WORKER TRAINING—Among other major budget reductions President Bush’s fy 2005 budget proposed the elimination of some $100 million in DOL monies available under the H-1B Technical Skills Grant Training Program which have been specifically used to upgrade the skills of displaced American workers in H-1B guest worker visa impacted occupations. This is the second time that the administration has attempted to eradicate this important training initiative. The 2002 the Bush budget proposed re-allocation of these funds to underwrite the expedited processing of permanent “green card” labor certifications for foreign workers but Congress, as the result of DPE and affiliate efforts, rejected that notion. 

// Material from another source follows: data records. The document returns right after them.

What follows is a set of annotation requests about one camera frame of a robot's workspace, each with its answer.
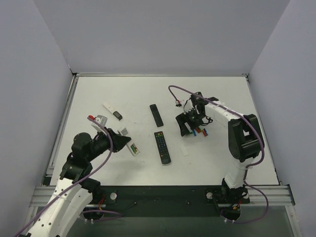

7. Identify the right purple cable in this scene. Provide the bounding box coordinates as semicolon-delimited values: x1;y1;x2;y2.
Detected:
168;85;270;224

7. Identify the white battery cover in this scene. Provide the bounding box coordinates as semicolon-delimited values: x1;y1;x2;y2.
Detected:
180;146;189;156

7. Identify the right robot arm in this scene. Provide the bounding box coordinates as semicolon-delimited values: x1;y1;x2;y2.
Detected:
176;92;265;196

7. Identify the aluminium frame rail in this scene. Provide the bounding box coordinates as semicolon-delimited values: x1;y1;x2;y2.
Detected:
29;186;295;207

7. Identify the slim black remote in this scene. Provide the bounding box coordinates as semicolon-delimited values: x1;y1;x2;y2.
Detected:
150;104;163;127

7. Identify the black remote with buttons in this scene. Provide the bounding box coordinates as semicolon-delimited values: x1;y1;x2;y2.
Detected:
154;131;171;165

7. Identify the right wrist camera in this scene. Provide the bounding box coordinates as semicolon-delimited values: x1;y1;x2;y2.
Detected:
175;99;185;107

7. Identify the white remote with display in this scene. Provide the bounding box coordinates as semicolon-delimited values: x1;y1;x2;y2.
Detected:
102;102;123;121

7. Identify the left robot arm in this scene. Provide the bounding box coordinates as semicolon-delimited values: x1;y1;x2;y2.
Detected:
17;128;131;237

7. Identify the white remote control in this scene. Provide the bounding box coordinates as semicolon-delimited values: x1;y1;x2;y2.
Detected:
118;127;140;157

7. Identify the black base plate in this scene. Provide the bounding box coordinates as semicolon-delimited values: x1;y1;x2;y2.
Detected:
81;185;250;218

The training initiative targeted by the Administration was conceived as a direct result of Congressional action taken in both 1998 and 2000 to expand the H-1B program. When it did so, Congress imposed on employers a “user” fee for each guest worker visa issued to them. Of the funds generated, 55% are allocated to the Department of Labor (DOL) for job training grants for technical skills training programs. The fee, which was $1,000 per visa, had through 2003 generated over $100 million each year depending upon how much of the yearly allotments of guest worker visas allowed under the current H-1B law were used or renewed.  

From 2000 through December 2003, the H-1B grant program invested over $300 million in over 124 training grants affecting thousands of workers in 35 states and the District of Columbia. This program has blended some of the best in private and public sector training expertise from small businesses, education--including community colleges and four year institutions, unions with a long and successful track record in job training, major corporations, various business alliances and consortiums as well as over 100 state and local workforce development agencies. Corporate partners include 15 of the top 100, Fortune 500 companies as well as  “whose who” of  major U.S. companies in high tech, finance, manufacturing, health care, telecom, insurance, bio-med and pharmaceuticals. Unions participating in the program include CWA, IBEW, AFSCME, SEIU, IAM, IATSE, IFPTE along with state and local AFL-CIO units.

While Congressional authority mandating the fee has expired, there are ongoing discussions in both the House and Senate regarding its reinstatement. Regardless of that outcome, at a time when offshore outsourcing of professional and technical jobs is surging and industry is clamoring for more--not less--investment in worker re-training, the DOL should be directed to expend the remaining funds in the H-1B training account for that purpose.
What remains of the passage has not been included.